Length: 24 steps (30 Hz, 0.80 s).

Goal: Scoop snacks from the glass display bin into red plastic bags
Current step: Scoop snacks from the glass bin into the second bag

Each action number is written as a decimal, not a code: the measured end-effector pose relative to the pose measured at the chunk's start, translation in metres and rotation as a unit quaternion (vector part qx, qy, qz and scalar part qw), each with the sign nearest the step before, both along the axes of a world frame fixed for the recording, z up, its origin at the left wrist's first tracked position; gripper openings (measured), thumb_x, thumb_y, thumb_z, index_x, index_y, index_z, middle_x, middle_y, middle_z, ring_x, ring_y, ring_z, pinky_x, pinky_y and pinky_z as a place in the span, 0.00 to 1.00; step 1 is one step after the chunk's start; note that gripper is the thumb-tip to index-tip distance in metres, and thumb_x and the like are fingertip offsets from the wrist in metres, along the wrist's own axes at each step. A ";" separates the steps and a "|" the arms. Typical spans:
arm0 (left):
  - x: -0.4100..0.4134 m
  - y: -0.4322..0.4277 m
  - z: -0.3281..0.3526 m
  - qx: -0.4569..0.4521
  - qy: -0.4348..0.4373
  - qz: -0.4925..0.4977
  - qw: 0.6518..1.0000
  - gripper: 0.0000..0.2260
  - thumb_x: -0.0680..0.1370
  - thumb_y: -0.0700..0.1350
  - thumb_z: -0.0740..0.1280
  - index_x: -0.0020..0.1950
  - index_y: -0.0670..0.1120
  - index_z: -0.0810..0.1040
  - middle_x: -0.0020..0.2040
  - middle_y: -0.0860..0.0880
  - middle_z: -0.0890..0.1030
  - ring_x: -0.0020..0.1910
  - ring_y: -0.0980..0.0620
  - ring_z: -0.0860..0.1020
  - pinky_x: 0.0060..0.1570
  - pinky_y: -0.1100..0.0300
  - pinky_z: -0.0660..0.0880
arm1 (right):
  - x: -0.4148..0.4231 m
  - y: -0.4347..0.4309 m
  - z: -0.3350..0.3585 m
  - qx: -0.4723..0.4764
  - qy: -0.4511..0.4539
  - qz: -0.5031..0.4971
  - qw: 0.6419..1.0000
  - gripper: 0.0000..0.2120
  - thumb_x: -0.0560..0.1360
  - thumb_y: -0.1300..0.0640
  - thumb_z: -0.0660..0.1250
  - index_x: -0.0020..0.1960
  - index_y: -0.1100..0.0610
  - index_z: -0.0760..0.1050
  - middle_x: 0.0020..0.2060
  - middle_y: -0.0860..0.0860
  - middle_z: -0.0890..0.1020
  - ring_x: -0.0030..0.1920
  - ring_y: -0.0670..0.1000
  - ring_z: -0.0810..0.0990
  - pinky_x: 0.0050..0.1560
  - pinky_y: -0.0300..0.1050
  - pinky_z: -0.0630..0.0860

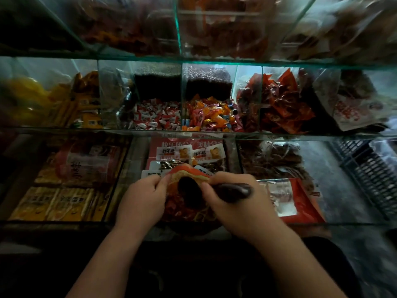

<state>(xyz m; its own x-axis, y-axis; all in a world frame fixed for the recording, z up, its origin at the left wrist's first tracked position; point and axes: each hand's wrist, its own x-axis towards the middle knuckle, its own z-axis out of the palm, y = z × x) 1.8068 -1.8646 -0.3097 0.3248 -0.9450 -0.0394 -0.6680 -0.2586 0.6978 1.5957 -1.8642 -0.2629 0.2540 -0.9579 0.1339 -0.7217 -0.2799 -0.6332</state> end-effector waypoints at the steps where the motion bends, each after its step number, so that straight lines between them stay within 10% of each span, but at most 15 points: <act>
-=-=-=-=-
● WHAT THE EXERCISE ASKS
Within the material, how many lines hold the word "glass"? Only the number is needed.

● RESPONSE AREA
2